Han fracasado de momento, como muchos nos temíamos, las negociaciones en el marco de la OCDE para gravar a las grandes tecnológicas donde ofrecen sus servicios y obtienen sus ganancias.

Ganancias que han aumentado por ciento exponencialmente con ocasión de la actual pandemia del Covid-19 durante la cual no ha dejado de crecer en todas partes el negocio digital.

La armonización fiscal para evitar competencias desleales entre países se está demostrando tan difícil como acabar con los paraísos fiscales, dadas las resistencias de muchos Gobiernos, que se benefician del actual estado de cosas.

A algunos les extrañó incluso que el presidente de ese país, Donald Trump, aceptase encargar a su secretario del Tesoro, Steven Mnuchin, que se sentara a negociar con los europeos y otros gobiernos un acuerdo multilateral.

Pero como ha ocurrido en tantas otras ocasiones con el presidente del «America First», su Gobierno terminó abandonando la mesa de negociaciones y amenazó a los europeos con tomar represalias en el caso de que aplicaran ese impuesto.

Los gobiernos de todo el mundo ven en los gigantes tecnológicos, radicados en su mayoría en la costa este de EEUU, una potencial fuente de ingresos fiscales ya que el futuro se presenta cada vez más digital.

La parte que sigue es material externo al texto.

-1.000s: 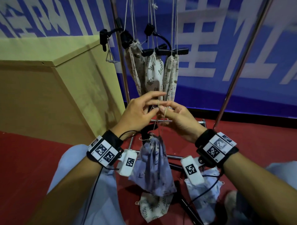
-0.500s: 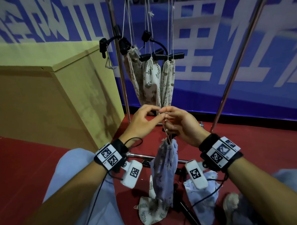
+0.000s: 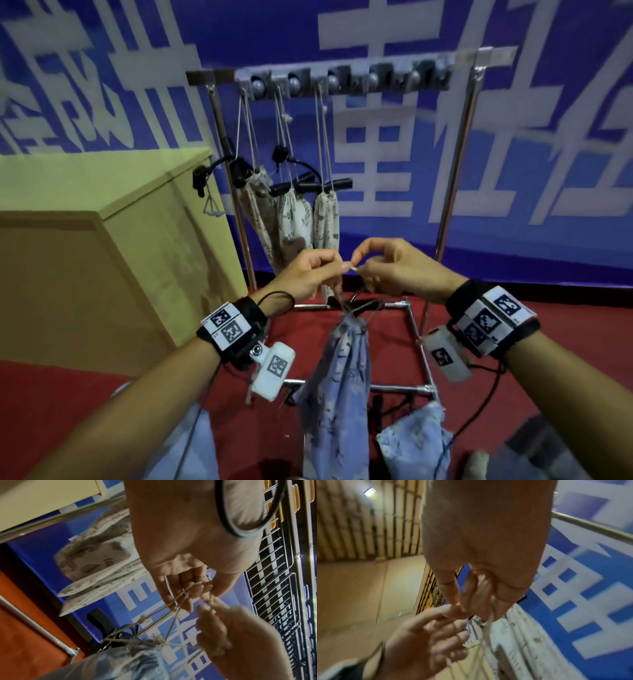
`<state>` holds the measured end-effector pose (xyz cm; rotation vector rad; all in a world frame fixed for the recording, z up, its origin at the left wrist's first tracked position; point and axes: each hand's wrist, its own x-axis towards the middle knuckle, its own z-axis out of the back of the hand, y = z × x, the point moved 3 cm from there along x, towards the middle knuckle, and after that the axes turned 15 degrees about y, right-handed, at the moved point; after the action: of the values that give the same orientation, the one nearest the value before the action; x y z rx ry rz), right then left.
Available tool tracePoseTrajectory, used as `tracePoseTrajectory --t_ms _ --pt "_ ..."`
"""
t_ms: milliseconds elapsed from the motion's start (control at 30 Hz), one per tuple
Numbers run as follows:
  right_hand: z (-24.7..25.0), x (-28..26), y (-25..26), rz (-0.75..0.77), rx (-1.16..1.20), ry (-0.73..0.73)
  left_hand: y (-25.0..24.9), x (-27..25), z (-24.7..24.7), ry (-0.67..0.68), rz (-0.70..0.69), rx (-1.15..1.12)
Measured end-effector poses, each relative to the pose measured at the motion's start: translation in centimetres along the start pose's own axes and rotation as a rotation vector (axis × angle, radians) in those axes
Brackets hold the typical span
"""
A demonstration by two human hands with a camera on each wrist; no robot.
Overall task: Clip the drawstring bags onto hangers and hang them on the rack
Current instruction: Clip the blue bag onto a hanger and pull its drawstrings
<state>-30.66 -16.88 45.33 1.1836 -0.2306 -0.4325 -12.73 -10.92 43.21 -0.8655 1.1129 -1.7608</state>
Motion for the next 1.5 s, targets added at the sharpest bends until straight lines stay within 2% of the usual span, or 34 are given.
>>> tracePoseTrajectory --t_ms 67,133,200,333,433,533,700,833,967,1133,1267,1367,1500 --pt "1.8 -0.2 1.5 -0.028 -0.228 0.046 -1.8 1.4 1.1 0.016 0.072 0.032" --pt "4.3 0.0 3.3 -0.035 -0.347 0.012 -3.8 3.2 2.7 0.018 0.128 0.117" --pt "6.9 0.8 5.1 -0.006 -0.41 -0.096 -5.6 4.9 4.4 0.0 0.129 0.27" --pt "10.9 2.9 9.7 0.092 -0.623 -0.417 -10.7 8.2 7.6 -0.073 0.129 0.573" --pt "13.2 5.0 12.8 0.1 -0.658 -0.395 -14.1 10.3 10.6 -0.181 0.127 0.737" --pt "15.6 7.4 15.2 0.06 -0.719 -0.391 -15.7 12.3 13.9 -0.236 0.154 0.718" --pt "19.3 10.8 17.4 0.126 -0.66 -0.611 -16.5 16.2 17.0 -0.35 0.071 0.592" --pt "22.3 13.3 16.8 0.092 -0.565 -0.722 -16.8 18.7 18.4 -0.456 0.025 0.546" --pt "23.5 15.9 15.4 0.01 -0.492 -0.752 -15.3 20.4 18.6 -0.535 0.004 0.537" --pt "23.2 17.0 13.4 0.033 -0.481 -0.797 -12.4 21.8 18.7 -0.599 0.019 0.622" --pt "21.0 15.9 11.2 0.038 -0.491 -0.708 -11.2 21.4 17.5 -0.507 0.027 0.637" --pt "20.1 15.5 10.7 0.063 -0.451 -0.73 -11.2 20.9 16.8 -0.504 0.023 0.643" --pt "18.4 14.7 10.8 -0.097 -0.45 -0.608 -11.1 19.9 16.4 -0.386 0.043 0.659"
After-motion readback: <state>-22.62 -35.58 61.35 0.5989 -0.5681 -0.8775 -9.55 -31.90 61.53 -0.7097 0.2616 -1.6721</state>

El desafío consiste en convencer a todo el mundo de que esas empresas deben pagar impuestos en los países donde ofrecen sus servicios y obtienen sus ganancias aunque no tengan presencia física en los mismos.

El Gobierno indio decidió ya, por ejemplo, aplicar a partir del pasado abril un impuesto del 2 por ciento a la venta «on line» de mercancías y servicios, algo que les gustaría hacer también a otros gobiernos.

Circulan mientras tanto por ahí propuestas como la de gravar los derechos de propiedad intelectual, dada la peligrosa tendencia del sector privado a patentarlo todo: incluso las semillas o el material biológico.

El economista estadounidense Dean Baker aboga, entre otras cosas, por limitar las condiciones de los copyrights y las patentes y obligar, llegado el caso, a las empresas a compartir los derechos de propiedad intelectual.

Otra idea sería que los gobiernos adquiriesen esos derechos para pasarlos a la colectividad, lo que, en opinión de muchos, contribuiría a fomentar las innovaciones en todos los terrenos, incluido uno tan importante como es el de la salud, fuente de inmensos beneficios privados.

Otra conocida economista, Mariana Mazzucato, se ha dedicado a analizar el importante papel que ha desempeñado en los últimos tiempos el sector público en el desarrollo tecnológico.

Es pura ideología, según Mazzucato, decir, como dicen algunos, que si no hay un Facebook o un Google europeos es porque no existe aquí un enfoque de libre mercado como el que impera en Silicon Valley.

Casi todos los inventos que se han producido allí, desde los algoritmos de Google hasta el coche eléctrico de Tesla, se han beneficiado de importantes investigaciones de base financiadas con fondos públicos.

En unos casos, como el de Google, las subvenciones llegaron de la Fundación Nacional de Ciencia; en otros, como el de Tesla, del ministerio de Energía, y en otros muchos, como ocurre con internet, del Pentágono.

Pero a los gigantes del sector tecnológico les interesaba difundir otro relato: el de que todos sus inventos e innovaciones se debían a la iniciativa privada y al genio de unos cuantos jóvenes encerrados en garajes en las costa este de EEUU.

Todo ello mientras se ocultaba el papel del Estado y los beneficiados por su generosidad pagaban a poderosos lobbies para que presionaran a favor de la desregulación y la rebaja de la presión fiscal. ¡Es hora de acabar con esa ficción!